What was going on through grade school; a lot about the war, and we had the windows darkened.

We had air raid preparation kinds of – my words aren’t coming out. We had a lot of fear. We’d go down to the Jersey shore in the summer and there would always be tar from ships that had been hit and rolled in. We were aware of it all the time.

You know, we used to save chewing gum tinfoil for the war effort, we had food stamps, we had…I mean, there was a war and we were all very aware of the Germans and the Japs and, you know, that’s what it was, the Germans and the Japs and we used to spend a lot of time drawing airplanes and bombs falling and safety shelters…It was a big thing. It was a big thing.
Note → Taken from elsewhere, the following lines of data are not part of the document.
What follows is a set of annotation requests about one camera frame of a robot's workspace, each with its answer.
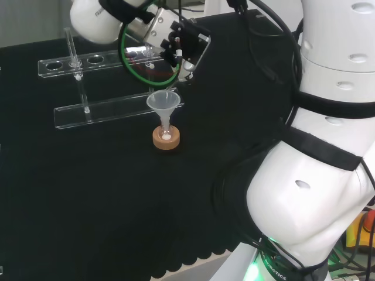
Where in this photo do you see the clear round-bottom flask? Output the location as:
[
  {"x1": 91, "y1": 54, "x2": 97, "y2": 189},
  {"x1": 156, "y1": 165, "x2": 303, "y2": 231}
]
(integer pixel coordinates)
[{"x1": 159, "y1": 122, "x2": 175, "y2": 144}]

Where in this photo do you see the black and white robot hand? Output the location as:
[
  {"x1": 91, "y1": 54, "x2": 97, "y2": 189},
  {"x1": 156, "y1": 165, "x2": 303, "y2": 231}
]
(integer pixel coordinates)
[{"x1": 159, "y1": 18, "x2": 212, "y2": 83}]

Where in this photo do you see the translucent plastic funnel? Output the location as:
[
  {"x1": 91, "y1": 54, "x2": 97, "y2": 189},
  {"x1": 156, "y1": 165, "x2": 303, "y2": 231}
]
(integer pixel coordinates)
[{"x1": 146, "y1": 90, "x2": 182, "y2": 131}]

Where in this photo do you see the green cable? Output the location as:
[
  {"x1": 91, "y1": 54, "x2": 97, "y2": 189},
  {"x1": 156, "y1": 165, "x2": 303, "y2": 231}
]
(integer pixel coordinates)
[{"x1": 117, "y1": 22, "x2": 180, "y2": 90}]

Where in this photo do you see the black bench cloth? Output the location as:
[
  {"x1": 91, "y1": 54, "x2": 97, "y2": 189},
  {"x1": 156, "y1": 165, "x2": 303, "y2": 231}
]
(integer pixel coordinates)
[{"x1": 0, "y1": 8, "x2": 302, "y2": 280}]

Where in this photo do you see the cork ring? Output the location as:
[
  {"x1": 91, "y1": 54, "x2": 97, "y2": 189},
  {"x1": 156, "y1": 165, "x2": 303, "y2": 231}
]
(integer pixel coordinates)
[{"x1": 152, "y1": 125, "x2": 180, "y2": 152}]

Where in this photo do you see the clear acrylic funnel stand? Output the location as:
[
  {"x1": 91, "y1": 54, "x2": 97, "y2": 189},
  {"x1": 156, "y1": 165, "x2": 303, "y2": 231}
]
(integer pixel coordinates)
[{"x1": 37, "y1": 28, "x2": 185, "y2": 131}]

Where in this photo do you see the yellow stop button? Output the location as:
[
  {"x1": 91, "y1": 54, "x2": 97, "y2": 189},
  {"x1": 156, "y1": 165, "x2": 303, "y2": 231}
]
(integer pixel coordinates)
[{"x1": 345, "y1": 209, "x2": 375, "y2": 249}]

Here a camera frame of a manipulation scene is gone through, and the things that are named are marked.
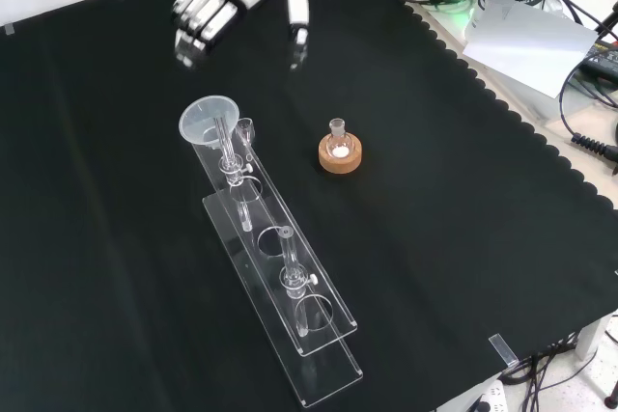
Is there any translucent plastic funnel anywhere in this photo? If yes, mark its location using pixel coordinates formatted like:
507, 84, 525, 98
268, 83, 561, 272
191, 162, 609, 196
178, 95, 241, 158

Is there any black bench cloth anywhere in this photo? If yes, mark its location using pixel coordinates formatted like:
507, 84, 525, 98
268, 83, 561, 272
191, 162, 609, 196
0, 0, 618, 412

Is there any clear acrylic funnel stand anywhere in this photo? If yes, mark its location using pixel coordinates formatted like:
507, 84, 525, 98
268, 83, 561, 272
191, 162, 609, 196
185, 112, 365, 409

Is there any clear cloth clip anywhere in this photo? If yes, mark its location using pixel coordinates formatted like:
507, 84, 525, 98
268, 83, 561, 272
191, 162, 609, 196
488, 333, 519, 367

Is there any round-bottom glass flask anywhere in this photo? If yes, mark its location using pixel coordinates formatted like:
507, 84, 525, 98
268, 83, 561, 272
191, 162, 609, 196
323, 117, 357, 161

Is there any white power strip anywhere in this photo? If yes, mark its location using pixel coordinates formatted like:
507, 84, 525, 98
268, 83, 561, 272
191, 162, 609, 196
462, 379, 509, 412

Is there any clear glass weighing funnel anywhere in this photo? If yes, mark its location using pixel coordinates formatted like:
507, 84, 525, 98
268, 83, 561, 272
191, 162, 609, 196
236, 117, 258, 144

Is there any cork ring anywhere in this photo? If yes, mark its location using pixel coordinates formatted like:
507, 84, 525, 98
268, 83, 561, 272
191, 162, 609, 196
317, 134, 364, 177

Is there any black power adapter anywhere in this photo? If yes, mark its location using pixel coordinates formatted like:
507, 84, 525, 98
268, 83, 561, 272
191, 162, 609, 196
577, 39, 618, 81

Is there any black coiled cable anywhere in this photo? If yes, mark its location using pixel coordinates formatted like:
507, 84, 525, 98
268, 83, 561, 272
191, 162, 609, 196
558, 58, 618, 162

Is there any pale board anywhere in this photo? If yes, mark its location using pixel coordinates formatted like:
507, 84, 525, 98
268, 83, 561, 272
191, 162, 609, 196
462, 0, 601, 98

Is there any white table leg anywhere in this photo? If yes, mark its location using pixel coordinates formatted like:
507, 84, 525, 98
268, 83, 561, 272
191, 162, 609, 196
573, 314, 615, 362

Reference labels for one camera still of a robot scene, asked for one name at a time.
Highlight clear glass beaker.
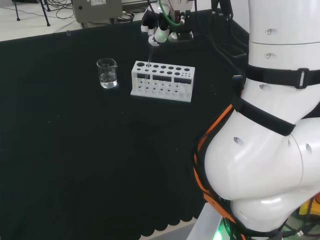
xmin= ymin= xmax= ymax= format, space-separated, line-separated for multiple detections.
xmin=96 ymin=57 xmax=119 ymax=89

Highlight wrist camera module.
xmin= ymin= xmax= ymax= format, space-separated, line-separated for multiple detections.
xmin=174 ymin=9 xmax=194 ymax=41

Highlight black white-plated robot hand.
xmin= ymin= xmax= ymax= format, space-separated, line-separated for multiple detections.
xmin=140 ymin=6 xmax=180 ymax=48

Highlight yellow stop button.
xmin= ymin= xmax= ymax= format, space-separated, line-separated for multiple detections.
xmin=298 ymin=192 xmax=320 ymax=221

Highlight white test tube rack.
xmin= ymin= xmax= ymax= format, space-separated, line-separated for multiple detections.
xmin=130 ymin=60 xmax=196 ymax=104

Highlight clear glass rod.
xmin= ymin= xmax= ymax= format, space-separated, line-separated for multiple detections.
xmin=146 ymin=44 xmax=154 ymax=85

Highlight black table cloth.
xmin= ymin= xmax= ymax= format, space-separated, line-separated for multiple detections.
xmin=0 ymin=8 xmax=251 ymax=238

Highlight black cable coil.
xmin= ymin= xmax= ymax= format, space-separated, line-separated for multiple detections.
xmin=116 ymin=13 xmax=136 ymax=24

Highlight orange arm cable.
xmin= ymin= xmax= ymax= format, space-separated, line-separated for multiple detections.
xmin=193 ymin=104 xmax=241 ymax=240

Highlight grey equipment cabinet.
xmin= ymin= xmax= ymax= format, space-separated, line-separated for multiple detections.
xmin=70 ymin=0 xmax=124 ymax=29

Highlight black tripod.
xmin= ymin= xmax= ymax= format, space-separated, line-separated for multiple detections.
xmin=12 ymin=0 xmax=51 ymax=27

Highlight grey metal base plate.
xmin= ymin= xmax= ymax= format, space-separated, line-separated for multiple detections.
xmin=189 ymin=201 xmax=225 ymax=240

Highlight green cable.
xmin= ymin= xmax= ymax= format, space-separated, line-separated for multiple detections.
xmin=157 ymin=0 xmax=181 ymax=26

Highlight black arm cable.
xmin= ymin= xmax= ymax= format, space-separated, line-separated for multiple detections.
xmin=193 ymin=0 xmax=248 ymax=76
Then when it was over everybody just went crazy. Everybody, I mean, in my town everybody was downstairs, in town, hitting pots and pans and celebrating and my dad came home and then the household changed a great deal.

The other thing, as a psychologist I’m saying this, the nurse who took care of my sister who had been in the family about seven or eight years – she was just great.

But after my sister left, not too long after that, went on a vacation and she never came back. So, that was kind of a startling thing and there was no one to talk about it. So, psychologically around people leaving and then where did they go and when are they coming back is one of the things I…It was fun! I mean, we had lots of fun!

We had a big gang, played kick the can and things like my brother would make dog poo lollypops for kids and wrap them in – do you know that dotted stuff that used to be on? I mean, there was a lot of that. Bags of poo and they’d ring the doorbell and run.

I was the youngest one and all this kind of stuff, and I was the only girl and I was the only girl in the gang and we’d play poker – not poker…yeah, strip poker, except it was with a bottle and you’d spin the bottle and I was always on the downhill lie so I was always naked as a needle and all these guys that were three or four year older – I mean, I was five! It was fun! I mean, it was just a fun, full childhood.

We weren’t Rockefellers but certainly the neighborhood was really nice and we did nice things.